* [Task to carry out] Return, word for word, only the lines of the data below that lie between the line with "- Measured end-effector" and the line with "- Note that", those two lines included.

(Items from a data source)
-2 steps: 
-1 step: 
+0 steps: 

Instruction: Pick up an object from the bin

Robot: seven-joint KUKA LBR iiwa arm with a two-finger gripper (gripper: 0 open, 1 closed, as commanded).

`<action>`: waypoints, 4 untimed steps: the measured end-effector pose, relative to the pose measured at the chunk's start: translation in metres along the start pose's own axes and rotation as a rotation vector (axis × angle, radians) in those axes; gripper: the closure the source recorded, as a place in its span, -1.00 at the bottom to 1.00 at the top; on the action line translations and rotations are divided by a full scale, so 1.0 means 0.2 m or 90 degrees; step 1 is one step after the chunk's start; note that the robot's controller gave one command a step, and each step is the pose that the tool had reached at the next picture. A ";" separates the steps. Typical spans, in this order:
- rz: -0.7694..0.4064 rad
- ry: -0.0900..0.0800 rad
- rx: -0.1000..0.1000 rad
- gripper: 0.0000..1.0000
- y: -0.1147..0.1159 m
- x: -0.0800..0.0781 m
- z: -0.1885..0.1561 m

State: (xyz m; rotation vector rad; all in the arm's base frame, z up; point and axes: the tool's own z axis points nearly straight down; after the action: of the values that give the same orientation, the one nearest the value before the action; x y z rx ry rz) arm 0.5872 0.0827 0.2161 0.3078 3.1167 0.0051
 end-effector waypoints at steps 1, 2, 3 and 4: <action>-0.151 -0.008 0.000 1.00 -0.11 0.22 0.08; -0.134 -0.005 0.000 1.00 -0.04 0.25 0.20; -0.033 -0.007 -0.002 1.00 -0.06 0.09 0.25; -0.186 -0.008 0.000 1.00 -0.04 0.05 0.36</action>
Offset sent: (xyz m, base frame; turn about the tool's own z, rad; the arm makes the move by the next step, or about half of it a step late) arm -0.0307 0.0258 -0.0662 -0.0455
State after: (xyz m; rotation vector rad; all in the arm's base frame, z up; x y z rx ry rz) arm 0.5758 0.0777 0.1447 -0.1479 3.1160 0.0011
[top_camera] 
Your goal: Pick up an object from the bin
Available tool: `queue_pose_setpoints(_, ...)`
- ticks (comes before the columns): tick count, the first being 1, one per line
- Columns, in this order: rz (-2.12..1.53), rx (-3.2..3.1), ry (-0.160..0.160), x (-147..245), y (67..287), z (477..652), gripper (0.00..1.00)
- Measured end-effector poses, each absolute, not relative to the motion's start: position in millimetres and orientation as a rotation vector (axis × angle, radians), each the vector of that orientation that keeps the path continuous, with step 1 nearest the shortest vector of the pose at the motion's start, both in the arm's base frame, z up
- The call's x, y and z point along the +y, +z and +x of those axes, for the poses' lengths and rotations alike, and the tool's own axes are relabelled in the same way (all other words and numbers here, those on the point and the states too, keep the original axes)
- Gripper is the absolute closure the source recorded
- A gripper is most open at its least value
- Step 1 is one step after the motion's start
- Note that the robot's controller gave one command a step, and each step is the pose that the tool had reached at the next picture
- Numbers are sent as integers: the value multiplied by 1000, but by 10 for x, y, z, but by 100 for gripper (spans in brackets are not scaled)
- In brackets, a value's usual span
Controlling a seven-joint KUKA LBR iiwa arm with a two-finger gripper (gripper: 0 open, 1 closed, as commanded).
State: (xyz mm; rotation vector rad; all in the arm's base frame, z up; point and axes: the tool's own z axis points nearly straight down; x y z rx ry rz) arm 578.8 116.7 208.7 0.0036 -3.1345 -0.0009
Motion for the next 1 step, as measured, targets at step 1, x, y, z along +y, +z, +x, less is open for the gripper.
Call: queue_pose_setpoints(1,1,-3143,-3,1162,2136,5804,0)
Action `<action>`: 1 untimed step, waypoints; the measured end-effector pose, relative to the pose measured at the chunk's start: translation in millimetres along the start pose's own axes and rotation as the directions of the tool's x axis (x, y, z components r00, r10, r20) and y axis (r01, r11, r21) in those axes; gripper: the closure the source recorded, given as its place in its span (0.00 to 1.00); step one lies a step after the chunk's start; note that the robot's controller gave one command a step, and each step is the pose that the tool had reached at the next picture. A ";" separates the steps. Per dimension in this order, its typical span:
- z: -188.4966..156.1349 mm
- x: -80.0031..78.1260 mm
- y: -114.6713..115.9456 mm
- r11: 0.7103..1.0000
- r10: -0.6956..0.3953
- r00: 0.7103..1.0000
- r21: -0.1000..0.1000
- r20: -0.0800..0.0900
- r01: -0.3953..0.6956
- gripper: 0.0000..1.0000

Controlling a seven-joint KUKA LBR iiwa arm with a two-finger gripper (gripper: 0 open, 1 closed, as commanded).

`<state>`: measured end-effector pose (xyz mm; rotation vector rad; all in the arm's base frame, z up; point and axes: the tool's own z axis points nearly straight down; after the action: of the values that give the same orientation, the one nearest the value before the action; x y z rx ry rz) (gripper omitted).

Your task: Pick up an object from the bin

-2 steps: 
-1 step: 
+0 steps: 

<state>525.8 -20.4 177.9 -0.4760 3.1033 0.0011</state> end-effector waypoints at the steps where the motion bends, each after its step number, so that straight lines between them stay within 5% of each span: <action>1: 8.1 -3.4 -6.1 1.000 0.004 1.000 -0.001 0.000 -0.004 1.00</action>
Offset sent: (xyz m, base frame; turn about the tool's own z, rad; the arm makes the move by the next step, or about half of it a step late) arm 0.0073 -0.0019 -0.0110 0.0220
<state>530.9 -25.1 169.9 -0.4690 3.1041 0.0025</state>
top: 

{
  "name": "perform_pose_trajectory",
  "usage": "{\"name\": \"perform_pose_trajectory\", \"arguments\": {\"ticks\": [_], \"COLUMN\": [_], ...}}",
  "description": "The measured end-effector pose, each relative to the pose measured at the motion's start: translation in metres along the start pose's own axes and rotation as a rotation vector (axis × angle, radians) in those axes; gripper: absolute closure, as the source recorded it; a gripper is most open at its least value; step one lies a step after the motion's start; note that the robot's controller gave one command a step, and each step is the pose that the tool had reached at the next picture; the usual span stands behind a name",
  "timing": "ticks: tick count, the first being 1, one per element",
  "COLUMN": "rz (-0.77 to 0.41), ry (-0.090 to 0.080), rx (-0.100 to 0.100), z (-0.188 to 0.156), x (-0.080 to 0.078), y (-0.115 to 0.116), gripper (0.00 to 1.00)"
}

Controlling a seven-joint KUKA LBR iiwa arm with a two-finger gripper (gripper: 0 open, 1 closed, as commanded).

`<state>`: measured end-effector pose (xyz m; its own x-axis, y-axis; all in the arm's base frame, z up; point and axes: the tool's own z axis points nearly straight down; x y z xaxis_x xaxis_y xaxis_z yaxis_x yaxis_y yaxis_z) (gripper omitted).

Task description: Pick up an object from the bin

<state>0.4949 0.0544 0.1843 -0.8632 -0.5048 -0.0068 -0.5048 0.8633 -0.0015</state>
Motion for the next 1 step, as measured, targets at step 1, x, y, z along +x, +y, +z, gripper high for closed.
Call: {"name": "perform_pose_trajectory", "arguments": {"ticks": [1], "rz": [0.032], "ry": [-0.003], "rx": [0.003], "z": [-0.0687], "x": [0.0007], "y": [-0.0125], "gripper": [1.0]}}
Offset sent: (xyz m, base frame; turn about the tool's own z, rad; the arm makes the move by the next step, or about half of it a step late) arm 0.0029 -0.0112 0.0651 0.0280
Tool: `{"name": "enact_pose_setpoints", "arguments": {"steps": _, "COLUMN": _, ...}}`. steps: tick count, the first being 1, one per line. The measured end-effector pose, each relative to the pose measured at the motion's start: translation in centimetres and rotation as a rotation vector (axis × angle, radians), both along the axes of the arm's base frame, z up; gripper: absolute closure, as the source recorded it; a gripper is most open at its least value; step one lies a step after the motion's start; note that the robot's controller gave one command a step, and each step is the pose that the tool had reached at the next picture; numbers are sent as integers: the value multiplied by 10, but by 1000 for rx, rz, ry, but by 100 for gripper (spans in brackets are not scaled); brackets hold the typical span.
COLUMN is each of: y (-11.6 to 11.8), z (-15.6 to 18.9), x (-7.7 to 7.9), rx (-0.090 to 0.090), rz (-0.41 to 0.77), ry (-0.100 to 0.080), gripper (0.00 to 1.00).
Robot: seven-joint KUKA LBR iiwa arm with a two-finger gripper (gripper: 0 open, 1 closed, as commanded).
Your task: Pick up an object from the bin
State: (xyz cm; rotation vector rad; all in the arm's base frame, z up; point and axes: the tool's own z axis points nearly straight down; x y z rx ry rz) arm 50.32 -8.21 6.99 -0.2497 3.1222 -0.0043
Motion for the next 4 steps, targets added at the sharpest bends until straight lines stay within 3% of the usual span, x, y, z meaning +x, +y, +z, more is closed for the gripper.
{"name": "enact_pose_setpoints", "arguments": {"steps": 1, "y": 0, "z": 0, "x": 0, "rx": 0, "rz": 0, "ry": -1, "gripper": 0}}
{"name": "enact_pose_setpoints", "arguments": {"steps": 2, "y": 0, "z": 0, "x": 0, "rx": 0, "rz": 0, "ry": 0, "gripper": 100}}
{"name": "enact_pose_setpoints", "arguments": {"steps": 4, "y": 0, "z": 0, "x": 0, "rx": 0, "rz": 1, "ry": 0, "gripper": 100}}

* [Response for this exercise]
- Measured end-effector poses, each absolute, not relative to the motion's start: position in millimetres and orientation as a rotation vector (axis × angle, radians), each the vector of that orientation that keeps the path continuous, with step 1 nearest the shortest vector of the pose at the motion's start, both in the arm's base frame, z up
- The call's x, y and z point along the +y, +z and +x of those axes, for the poses' lengths and rotations alike, and the tool's own axes are relabelled in the same way (all other words and numbers here, those on the point and the states too, keep the original axes)
- Gripper is the absolute closure the source recorded
- A gripper is most open at its least value
- Step 1 is one step after the motion's start
- Note that the robot's controller gave one command a step, and each step is the pose that the tool had reached at the next picture

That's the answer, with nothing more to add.